Die Entstehung von großen Mengen zähen Erdöls ist vor allem auf die Aktivität von Mikroorganismen in den Lagerstätten zurückzuführen. So sind beispielsweise sulfatreduzierende Bakterien in der Lage, bestimmte Kohlenwasserstoffe aus Erdöllagerstätten als Energiequelle für ihre Stoffwechselprozesse zu verwerten. Doch die Mikroben sind auch in der „Tiefen Biosphäre“ auf flüssiges Wasser als Lebensraum angewiesen. Entsprechend siedeln sie bevorzugt an der Grenze von Öl- und Wasservorkommen. Wenn dann noch Sulfat oder Kohlendioxid für die Atmung und andere lebenswichtige Nährstoffe wie Stickstoff und Phosphor im Wasser vorkommen, sind die Bedingungen für den biologischen Erdölabbau besonders gut.
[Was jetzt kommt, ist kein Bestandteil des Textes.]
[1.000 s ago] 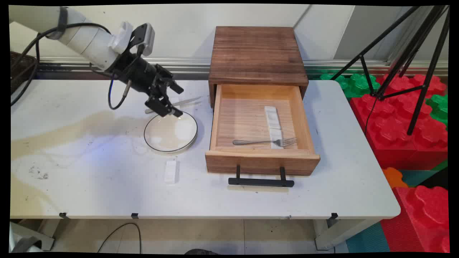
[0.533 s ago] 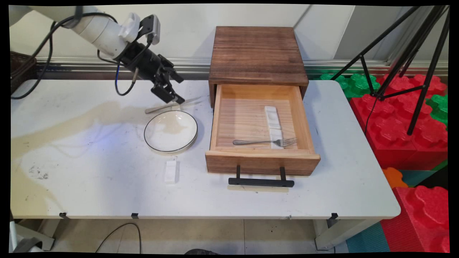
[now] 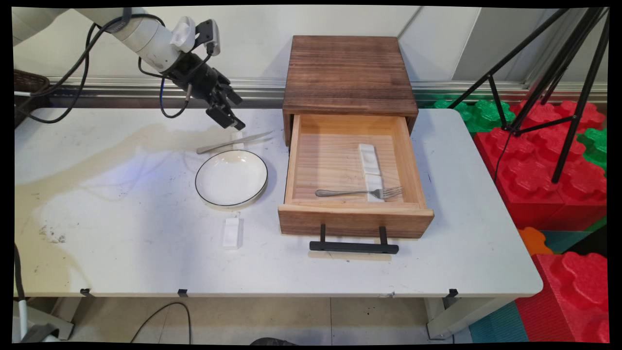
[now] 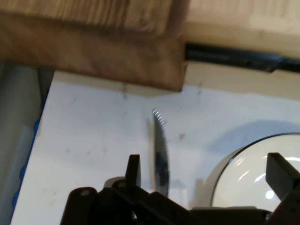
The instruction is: Pick up the knife from the left of the white plate
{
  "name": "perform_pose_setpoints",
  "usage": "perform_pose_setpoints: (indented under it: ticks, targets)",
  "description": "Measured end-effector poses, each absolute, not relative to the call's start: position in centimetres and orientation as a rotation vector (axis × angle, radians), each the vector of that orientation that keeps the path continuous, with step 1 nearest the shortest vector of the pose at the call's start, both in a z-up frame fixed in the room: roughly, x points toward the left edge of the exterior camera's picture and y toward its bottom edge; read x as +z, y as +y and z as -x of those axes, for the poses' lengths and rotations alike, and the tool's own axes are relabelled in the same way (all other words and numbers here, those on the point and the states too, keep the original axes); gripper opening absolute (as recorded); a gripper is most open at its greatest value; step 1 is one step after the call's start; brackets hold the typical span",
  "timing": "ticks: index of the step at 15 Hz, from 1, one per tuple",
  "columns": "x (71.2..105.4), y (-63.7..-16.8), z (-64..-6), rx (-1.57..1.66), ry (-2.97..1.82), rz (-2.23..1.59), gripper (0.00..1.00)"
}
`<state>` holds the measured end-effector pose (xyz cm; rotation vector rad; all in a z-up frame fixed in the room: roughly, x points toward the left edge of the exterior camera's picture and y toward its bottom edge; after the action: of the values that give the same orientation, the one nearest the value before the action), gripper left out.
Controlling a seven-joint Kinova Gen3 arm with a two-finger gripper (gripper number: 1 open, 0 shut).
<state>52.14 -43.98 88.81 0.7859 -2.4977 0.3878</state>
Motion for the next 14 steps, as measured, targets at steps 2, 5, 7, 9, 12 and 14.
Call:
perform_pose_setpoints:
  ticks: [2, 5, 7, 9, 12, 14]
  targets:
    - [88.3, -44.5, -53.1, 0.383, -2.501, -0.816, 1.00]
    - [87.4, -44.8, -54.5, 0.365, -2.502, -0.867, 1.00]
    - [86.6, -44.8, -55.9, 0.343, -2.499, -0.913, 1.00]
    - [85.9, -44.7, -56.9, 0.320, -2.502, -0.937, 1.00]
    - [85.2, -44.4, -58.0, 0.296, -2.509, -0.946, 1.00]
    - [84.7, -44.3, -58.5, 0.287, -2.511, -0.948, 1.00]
Erdölfressern auf der Spur
Um die Mechanismen und Effekte des biologischen Erdölabbaus besser zu verstehen untersucht Heinz Wilkes vom GeoForschungsZentrum (GFZ) Potsdam zusammen mit seinem Team die Mechanismen, die zum Entstehen des zähen Erdöls führen. Die Forscher konnten nachweisen, dass mikrobielle Stoffwechselprozesse in Erdöllagerstätten unter anaeroben Bedingungen stattfinden können. Dies erklärt die enormen Mengen an biologisch abgebauten Erdölen in vielen Lagerstätten, obwohl dort nicht ausreichend Sauerstoff zur Verfügung steht. Die Forschungsergebnisse lassen zudem vermuten, dass der biologische Erdölabbau in Abhängigkeit von den jeweiligen geologischen Gegebenheiten in verschiedenen Lagerstätten zu höchst unterschiedlichen Veränderungen der Erdölzusammensetzung führen kann.
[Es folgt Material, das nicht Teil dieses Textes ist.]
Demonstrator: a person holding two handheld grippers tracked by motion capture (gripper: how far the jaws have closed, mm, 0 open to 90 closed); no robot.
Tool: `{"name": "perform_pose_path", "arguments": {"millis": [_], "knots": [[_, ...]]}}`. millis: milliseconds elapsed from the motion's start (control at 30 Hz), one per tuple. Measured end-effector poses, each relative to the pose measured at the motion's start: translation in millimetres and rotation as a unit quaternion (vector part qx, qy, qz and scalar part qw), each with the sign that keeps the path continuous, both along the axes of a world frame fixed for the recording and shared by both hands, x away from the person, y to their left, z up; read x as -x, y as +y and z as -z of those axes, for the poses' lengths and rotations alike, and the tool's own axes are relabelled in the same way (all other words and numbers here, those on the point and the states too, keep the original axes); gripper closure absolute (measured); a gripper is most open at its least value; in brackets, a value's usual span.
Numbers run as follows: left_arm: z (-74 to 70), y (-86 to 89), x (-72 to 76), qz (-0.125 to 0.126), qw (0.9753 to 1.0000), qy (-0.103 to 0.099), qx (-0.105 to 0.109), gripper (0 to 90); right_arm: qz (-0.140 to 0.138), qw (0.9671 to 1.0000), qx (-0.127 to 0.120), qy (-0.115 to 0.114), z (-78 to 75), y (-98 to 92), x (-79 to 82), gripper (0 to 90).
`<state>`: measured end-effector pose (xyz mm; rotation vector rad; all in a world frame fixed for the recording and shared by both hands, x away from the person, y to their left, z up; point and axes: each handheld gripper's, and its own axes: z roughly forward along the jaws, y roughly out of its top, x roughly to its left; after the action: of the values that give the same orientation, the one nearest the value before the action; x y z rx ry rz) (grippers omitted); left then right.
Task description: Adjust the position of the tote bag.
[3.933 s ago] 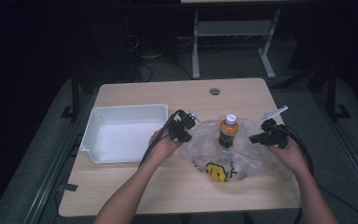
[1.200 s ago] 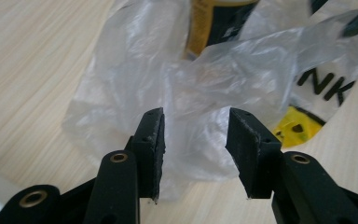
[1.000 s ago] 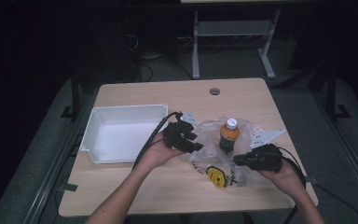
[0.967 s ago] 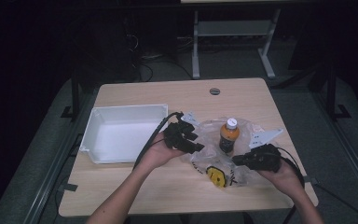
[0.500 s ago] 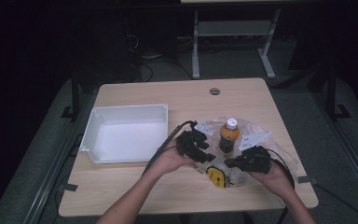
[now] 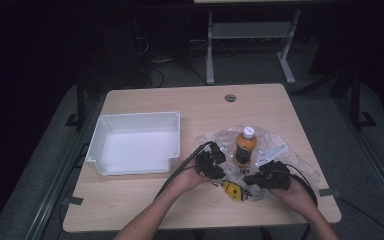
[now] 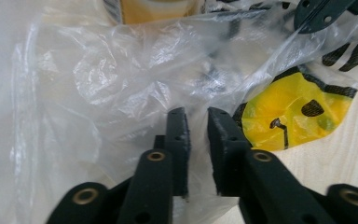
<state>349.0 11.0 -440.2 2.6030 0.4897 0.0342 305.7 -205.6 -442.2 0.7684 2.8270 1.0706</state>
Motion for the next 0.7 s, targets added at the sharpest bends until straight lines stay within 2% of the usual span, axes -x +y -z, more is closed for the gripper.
{"name": "perform_pose_path", "arguments": {"millis": [67, 167, 300, 367, 433, 500, 700], "knots": [[2.7, -0.6, -0.3, -0.006, 1.0000, 0.001, 0.002, 82.7, 0.000, 1.0000, 0.008, 0.000, 2.4, -0.3, -0.3, 89.6], [6.1, -2.3, 0.1, -0.009, 0.9999, -0.003, -0.008, 83.7, 0.001, 0.9998, 0.015, 0.009, 6.9, 1.0, 0.0, 89.6], [7.1, -1.7, 2.0, -0.015, 0.9999, -0.007, 0.000, 83.6, 0.000, 0.9995, 0.030, 0.009, 11.0, 1.8, -0.8, 89.6], [6.7, -0.5, 2.5, -0.014, 0.9999, -0.009, -0.001, 81.7, 0.002, 0.9995, 0.029, 0.014, 12.3, 1.2, -1.5, 89.4], [5.6, 1.2, 3.8, -0.016, 0.9998, -0.009, 0.009, 79.2, 0.004, 0.9995, 0.027, 0.018, 12.6, 0.9, -1.8, 87.0], [1.3, 5.1, 4.9, -0.014, 0.9997, -0.010, 0.016, 76.8, 0.005, 0.9996, 0.023, 0.015, 11.3, 0.3, -1.3, 82.5], [-11.6, 16.5, 4.5, -0.010, 0.9993, -0.012, 0.033, 76.3, 0.008, 0.9999, 0.008, 0.007, 5.5, -2.6, 0.7, 81.0]]}}
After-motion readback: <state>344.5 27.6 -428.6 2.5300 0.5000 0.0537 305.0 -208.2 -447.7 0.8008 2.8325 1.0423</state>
Denn da die Mikroorganismen bestimmte Erdölbestandteile bevorzugt „fressen“, verändern sich die Zusammensetzung und damit auch die chemischen und physikalischen Eigenschaften der Rückstände. So führt die mikrobielle Aktivität in der Lagerstätte zu einer deutlichen Minderung der Erdölqualität. Besonders die hohen Gehalte an Schwefel, organischen Säuren und Metallen verursachen erhebliche Probleme bei der Förderung und Verarbeitung. Die Mikroben können zum Beispiel Schwefelwasserstoff bilden, der für den Menschen extrem giftig ist. Wenn sich dieses Gas mit Eisen oder anderen Metallen verbindet, bilden sich feste, schwarze Krusten, die die Förderanlagen verstopfen. Zudem fördert das giftige Gas die Korrosion der Pipelines.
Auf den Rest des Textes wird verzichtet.